Disc1-KD affects expression of the mitochondrial markers in astrocytes. (A) Representative images of GFP⁺ control and Disc1-KD GFP⁺ (green) astrocytes stained with anti-GLAST (red) and anti-TIM23 (magenta); GLAST⁺ (GLAST in GFP) and TIM23⁺ (TIM23 in GFP) immunoreactivity inside GFP⁺ astrocyte are shown, scale bar—5 μm. (B) Representative images of GFP⁺ control and Disc1-KD astrocytes stained with anti-GLAST (red) and anti- anti-PDH (magenta); GLAST⁺ (GLAST in GFP) and PDH ⁺ (PDH in GFP) immunoreactivity inside GFP⁺ astrocyte are shown, scale bar—5 μm. (C) A workflow for analysis of mitomarkers and GLAST⁺ spots: 3D surface of the GFP⁺ mask (green) for astrocytes (the left panel), scale bar—5 μm; GLAST⁺ (red) and a mitochondrial marker (magenta) spot within an astrocyte (a clipping plane, the middle panel), scale bar—2 μm; a blown-up clipping plane with GLAST⁺ (red) and mitomarker (magenta) spots inside an astrocyte (the right panel); arrows—distance between GLAST and mitomarker; scale bar—1 μm. (D) Quantitative analyses of PDH⁺ and TIM23⁺ spots within individual astrocytes.

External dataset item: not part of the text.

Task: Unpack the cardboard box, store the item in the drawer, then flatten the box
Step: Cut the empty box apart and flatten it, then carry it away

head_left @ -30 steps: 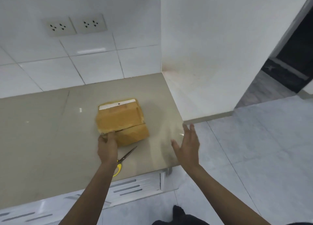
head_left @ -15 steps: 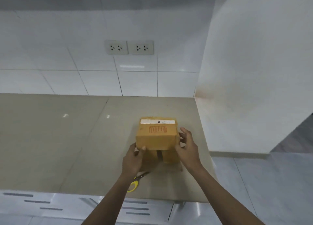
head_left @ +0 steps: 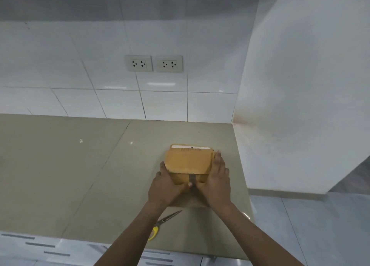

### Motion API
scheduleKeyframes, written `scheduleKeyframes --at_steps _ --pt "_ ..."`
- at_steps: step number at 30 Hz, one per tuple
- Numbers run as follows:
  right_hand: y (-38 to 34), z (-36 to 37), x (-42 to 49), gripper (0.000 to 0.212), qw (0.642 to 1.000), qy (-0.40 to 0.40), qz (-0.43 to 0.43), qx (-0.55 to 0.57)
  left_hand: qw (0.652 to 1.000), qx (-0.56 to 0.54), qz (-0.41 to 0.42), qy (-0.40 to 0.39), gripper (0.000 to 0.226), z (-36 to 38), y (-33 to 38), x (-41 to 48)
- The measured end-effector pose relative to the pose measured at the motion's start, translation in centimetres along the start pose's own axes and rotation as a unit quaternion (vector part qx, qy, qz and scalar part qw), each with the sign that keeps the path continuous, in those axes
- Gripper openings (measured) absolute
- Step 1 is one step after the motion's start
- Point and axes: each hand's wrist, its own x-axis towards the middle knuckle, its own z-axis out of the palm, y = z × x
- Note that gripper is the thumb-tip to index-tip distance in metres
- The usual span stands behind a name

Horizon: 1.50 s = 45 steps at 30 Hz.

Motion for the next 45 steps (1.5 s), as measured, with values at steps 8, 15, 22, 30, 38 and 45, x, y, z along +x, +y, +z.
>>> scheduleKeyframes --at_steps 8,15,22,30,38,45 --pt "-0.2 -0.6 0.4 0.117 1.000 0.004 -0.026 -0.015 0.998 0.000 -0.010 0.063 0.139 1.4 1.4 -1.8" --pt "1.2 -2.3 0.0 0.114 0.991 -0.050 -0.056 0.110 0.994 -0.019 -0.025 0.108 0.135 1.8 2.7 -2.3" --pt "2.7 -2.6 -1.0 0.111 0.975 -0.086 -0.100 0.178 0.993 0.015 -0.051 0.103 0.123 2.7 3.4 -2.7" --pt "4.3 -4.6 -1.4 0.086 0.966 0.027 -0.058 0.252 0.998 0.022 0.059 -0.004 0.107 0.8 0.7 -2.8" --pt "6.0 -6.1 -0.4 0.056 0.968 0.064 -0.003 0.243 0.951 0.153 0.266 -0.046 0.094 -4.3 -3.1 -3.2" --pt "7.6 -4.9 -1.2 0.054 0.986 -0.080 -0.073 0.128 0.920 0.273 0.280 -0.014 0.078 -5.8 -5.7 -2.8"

For TIM23: Size (Student two-tail t-test, t = 3.2426, ^*- P = 0.0023), Inten—intensity (Student two-tail t-test, t = −2.659, ^*- P = 0.0111), Dens—spatial density (Student two-tail t-test, t = −4.0026, ^**- P = 0.00029), and Dist—distance (Student two-tail t-test, t = 5.406; ^***- P = 8.2*10⁻⁶), between GLAST⁺ puncta and the mitochondrial marker inside individual astrocytes. For PDH: Dens—spatial density, Student two-tail t-test, t = −2.107, ^*- P = 0.045. N = 19–24 images/2–3 sections per mouse/4 mice per group.